Frigo éteint, nez qui craint
Pourquoi un frigo éteint pue ?
Vous rentrez de trois semaines de vacances. Par souci d'économie, vous aviez vidé, nettoyé et débranché le réfrigérateur avant de partir. Vous ouvrez la porte, confiant… et vous reculez d'un pas. Une odeur de cave, de vieille éponge et de vestiaire de rugby vous saute au visage. Pourtant, il était propre et vide !
Pour comprendre, il faut se souvenir de ce que fait vraiment un frigo en marche. Il ne se contente pas de refroidir : en condensant l'humidité de l'air sur son évaporateur, il assèche aussi son intérieur. L'eau ruisselle, s'échappe par un petit trou au fond, et va s'évaporer dans un bac posé sur le compresseur chaud. Un frigo qui fonctionne, c'est donc deux freins anti-microbes : le froid et la sécheresse.
Débranchez-le : la température remonte tranquillement à 20 ℃, mais l'humidité, elle, reste enfermée. Le joint magnétique, si efficace pour garder le froid, est tout aussi efficace pour garder la vapeur d'eau. Résultat : une boîte close, tiède, sombre et proche de 100 % d'humidité. Autant dire un incubateur de laboratoire.
« Mais je l'avais nettoyé ! » Nettoyé, oui. Stérilisé, non. Il reste toujours une goutte de lait sous une clayette, un film gras dans les plis du joint, un bouchon de miettes dans le trou d'évacuation et un fond d'eau croupie dans le bac arrière(1).
Là-dessus se réveille une population qui vivait déjà au ralenti dans le froid : bactéries psychrotrophes, moisissures du genre Penicillium ou Cladosporium. Et surtout, dans ces flaques et ces biofilms, l'oxygène s'épuise vite. Or c'est toute la différence : une dégradation en présence d'air produit surtout du gaz carbonique et de l'eau, discrets et inodores. Une dégradation sans air produit des composés soufrés, des acides gras volatils et des amines aux noms qui ne trompent personne : putrescine et cadavérine. C'est exactement pour cette raison qu'un composteur mal aéré empeste alors qu'un tas de feuilles au grand air ne sent presque rien.
Notre nez fait le reste, et il fait très bien son travail. Les molécules émises par les moisissures — les charmants COVM, composés organiques volatils microbiens — sont détectables à des concentrations ridicules.
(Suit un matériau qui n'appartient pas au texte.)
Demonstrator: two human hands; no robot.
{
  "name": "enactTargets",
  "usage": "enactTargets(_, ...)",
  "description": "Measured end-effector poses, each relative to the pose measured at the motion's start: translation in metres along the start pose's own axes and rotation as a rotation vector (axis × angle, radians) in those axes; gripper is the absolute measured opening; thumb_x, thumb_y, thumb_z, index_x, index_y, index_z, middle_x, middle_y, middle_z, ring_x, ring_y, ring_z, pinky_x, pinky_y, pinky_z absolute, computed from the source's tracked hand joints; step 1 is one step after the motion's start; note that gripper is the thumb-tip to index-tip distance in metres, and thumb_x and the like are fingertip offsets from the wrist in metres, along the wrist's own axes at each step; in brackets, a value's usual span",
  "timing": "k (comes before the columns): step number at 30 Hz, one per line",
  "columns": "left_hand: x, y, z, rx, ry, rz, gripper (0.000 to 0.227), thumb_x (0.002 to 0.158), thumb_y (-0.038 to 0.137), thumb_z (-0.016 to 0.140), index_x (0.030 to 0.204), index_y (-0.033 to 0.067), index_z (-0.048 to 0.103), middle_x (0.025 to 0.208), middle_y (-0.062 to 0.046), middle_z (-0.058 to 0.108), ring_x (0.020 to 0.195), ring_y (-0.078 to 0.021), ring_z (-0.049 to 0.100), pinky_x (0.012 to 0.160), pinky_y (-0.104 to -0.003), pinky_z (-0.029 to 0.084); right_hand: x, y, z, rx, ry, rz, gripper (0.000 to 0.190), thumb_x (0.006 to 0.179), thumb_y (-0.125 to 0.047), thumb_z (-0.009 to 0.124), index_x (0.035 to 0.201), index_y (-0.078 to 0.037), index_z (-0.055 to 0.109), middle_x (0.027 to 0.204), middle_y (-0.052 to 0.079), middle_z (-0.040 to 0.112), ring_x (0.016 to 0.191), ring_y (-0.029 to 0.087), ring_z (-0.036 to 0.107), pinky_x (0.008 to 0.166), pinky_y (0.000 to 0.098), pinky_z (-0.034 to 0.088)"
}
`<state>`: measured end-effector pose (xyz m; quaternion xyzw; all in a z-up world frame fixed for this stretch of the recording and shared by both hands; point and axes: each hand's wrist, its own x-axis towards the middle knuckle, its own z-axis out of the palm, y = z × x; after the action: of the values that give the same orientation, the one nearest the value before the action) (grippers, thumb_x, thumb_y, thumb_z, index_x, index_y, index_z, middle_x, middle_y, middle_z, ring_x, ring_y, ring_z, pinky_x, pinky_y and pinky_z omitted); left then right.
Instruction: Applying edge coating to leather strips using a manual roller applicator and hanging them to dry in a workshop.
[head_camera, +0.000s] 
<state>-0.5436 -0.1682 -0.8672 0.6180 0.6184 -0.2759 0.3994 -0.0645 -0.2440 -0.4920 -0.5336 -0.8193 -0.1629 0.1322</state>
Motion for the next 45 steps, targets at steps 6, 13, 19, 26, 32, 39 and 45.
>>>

La géosmine, responsable de la note « terre mouillée » que l'on retrouve dans la betterave, la carpe et l'odeur de la pluie sur le bitume, se perçoit à quelques dizaines de nanogrammes par litre. Le 1-octène-3-ol, lui, apporte la touche « champignon de cave ». Ces deux-là suffisent à signer une odeur de renfermé.
Dernier détail cruel : dans un volume clos de 300 litres, rien ne se dilue. Tout s'accumule pendant trois semaines. Les parois en plastique, avides de molécules grasses, absorbent une partie de ce cocktail pour le relarguer ensuite lentement — c'est pourquoi l'odeur revient après un premier nettoyage. Et parfois un second, croyez mon expérience.
La parade tient en une phrase, et vaut aussi pour vos chaussures de sport et vos machines à laver : ne fermez jamais complètement un appareil humide que vous arrêtez. Une porte laissée entrouverte, un torchon coincé dans le joint, et l'humidité s'évapore au lieu de fermenter. Pour les cas déjà désespérés, le bicarbonate ou le charbon actif dans une coupelle piégeront les composés volatils survivants.
- (1) ↑ Ce bac est le grand oublié du ménage : personne ne va regarder derrière son frigo, et pourtant c'est souvent là que se cache l'odeur de « bête crevée ».